Night and Day by Akegata Yu on Manga Planet

December 17th, 2020

I’ve talked about Tsuki to Suppin by Akegata Yu a few times. Here on Okazu, I’ve reviewed Volume 1 and Volume 2, and I mentioned this series as a “someone oughta license this” in my Recommendations video. About fifteen seconds after I mentioned this title in the video, Manga Planet licensed the series and has now released it as Night and Day.

Akari is fashionable and trendy and Shiho isn’t…in fact, her collection of utterly meh t-shirts is a running gag in the series, in part because her day job brings her to concerts by small, less-well-known bands. In part, because she’s just like that. The two have been together for a while now and, they are very much a solid, comfortable couple. As you will see.  They get each other.

This is not a series with high drama, and workplace shenanigans, like Hitorigoto Desu Kara!, which Manga Planet also has licensed and cleverly titled It’s Personnel!. This is a quiet, simple story about two women who are as different as the moon and turtles, as different as chalk and cheese, who just…work…together.

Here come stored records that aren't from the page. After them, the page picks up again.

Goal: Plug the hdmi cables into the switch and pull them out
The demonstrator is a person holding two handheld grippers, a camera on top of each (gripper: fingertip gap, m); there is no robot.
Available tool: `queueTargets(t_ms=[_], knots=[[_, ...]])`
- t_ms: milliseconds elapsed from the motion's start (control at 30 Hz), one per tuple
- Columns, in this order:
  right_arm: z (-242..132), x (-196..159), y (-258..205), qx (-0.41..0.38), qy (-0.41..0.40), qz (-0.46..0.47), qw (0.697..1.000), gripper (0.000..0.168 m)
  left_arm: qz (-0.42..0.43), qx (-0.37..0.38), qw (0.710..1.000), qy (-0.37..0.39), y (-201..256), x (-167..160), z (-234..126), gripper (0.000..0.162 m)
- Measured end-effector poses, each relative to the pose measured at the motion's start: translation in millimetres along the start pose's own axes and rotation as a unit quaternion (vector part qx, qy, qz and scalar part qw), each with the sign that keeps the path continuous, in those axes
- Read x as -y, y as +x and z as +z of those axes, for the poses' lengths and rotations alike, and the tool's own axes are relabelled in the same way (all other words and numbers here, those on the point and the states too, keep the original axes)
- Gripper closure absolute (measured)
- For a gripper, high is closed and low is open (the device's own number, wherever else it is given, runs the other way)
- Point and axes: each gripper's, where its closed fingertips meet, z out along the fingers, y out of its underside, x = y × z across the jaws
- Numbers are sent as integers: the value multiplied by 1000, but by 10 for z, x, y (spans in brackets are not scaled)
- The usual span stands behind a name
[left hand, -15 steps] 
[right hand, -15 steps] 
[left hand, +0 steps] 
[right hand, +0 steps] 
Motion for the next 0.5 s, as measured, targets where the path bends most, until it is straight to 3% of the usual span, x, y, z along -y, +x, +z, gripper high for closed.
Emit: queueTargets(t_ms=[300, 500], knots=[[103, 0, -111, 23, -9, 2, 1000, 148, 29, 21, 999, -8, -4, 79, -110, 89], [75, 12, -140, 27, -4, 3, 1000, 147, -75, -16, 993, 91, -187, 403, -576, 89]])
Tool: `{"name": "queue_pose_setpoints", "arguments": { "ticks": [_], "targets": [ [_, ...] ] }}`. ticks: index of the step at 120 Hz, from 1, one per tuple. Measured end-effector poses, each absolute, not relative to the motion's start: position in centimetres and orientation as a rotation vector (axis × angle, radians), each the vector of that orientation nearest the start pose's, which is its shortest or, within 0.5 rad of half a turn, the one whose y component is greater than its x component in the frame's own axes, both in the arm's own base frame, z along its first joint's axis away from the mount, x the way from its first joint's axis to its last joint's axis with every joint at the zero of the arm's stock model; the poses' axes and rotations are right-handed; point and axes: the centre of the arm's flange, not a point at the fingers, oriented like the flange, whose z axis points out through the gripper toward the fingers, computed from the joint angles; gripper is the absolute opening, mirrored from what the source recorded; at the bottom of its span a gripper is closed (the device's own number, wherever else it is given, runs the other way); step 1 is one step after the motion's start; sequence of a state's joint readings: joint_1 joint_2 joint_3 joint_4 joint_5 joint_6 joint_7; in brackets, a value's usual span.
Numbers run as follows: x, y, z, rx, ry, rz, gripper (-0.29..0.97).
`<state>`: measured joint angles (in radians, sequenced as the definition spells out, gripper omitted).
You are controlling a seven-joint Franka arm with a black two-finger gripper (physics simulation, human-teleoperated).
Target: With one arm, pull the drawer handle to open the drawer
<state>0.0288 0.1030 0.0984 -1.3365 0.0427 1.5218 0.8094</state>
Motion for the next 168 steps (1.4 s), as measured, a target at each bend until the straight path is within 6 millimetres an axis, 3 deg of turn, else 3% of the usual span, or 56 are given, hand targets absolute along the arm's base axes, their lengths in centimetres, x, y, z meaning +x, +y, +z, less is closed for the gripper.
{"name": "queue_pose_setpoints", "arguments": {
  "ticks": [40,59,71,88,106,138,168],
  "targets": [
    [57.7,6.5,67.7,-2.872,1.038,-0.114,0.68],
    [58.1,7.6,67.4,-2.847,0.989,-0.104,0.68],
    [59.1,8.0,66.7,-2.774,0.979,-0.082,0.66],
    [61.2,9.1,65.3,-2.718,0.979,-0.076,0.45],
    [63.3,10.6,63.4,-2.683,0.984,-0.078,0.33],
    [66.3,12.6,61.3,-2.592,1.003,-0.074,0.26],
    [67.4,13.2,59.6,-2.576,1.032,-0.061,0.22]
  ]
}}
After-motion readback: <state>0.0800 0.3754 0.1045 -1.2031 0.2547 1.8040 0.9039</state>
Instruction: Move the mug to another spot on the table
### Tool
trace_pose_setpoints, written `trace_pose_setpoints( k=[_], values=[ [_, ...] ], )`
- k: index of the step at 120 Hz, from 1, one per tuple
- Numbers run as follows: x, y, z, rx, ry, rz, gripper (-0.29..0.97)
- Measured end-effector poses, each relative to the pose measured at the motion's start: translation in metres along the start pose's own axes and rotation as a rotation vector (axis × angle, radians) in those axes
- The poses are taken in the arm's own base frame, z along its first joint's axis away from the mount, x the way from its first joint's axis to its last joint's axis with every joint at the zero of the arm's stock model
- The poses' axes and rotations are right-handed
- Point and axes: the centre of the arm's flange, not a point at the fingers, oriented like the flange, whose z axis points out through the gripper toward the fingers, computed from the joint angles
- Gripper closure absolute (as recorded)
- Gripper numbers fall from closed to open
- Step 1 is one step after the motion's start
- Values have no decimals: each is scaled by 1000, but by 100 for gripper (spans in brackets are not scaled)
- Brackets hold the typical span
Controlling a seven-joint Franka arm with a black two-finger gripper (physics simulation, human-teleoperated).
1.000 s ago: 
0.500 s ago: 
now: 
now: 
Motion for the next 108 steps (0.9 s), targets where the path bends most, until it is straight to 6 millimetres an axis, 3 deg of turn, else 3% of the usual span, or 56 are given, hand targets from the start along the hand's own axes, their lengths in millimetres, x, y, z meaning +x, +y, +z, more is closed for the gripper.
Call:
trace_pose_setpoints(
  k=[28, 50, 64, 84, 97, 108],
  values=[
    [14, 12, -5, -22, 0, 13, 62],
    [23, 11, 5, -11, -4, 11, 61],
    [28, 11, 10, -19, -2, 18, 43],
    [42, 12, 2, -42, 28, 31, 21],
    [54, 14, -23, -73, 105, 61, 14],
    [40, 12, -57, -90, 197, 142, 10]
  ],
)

Manga Planet offers a subscription service. For $6.99/month, you can read as much as you’d like on their platform, and they are investing quite heavily in Yuri right now. If that is too much, you can still read quite a lot for free. They are clearly running on a thin staff as multiple credits go to a few people. So props to Ian O’Connor and Amimaru and the whole MP team for their work on this.

Chapter 1 of Night and Day is free to read, and makes a great introduction to this super low-key, enjoyable and sweet Jousei Yuri series. Give it a try and tell me what you think!

Ratings:

Art – 8
Story – 8
Characters – 8
Yuri – 10
Service – . 5 A very little dress-up with Shiho

This is a series that gets better and better as one reads it.

I love this title, I love that Shodensha is still putting out Yuri and that Manga Planet has licensed it and the Yomuco “super light” novels. I’d been holding them all in my queue for future reading and now I’ll be able to blow through them in English instead of piecing together time and energy to read them in Japanese.  Excuse me, I have to go read Kitao Taki’s Two Guns Under The Sheet now!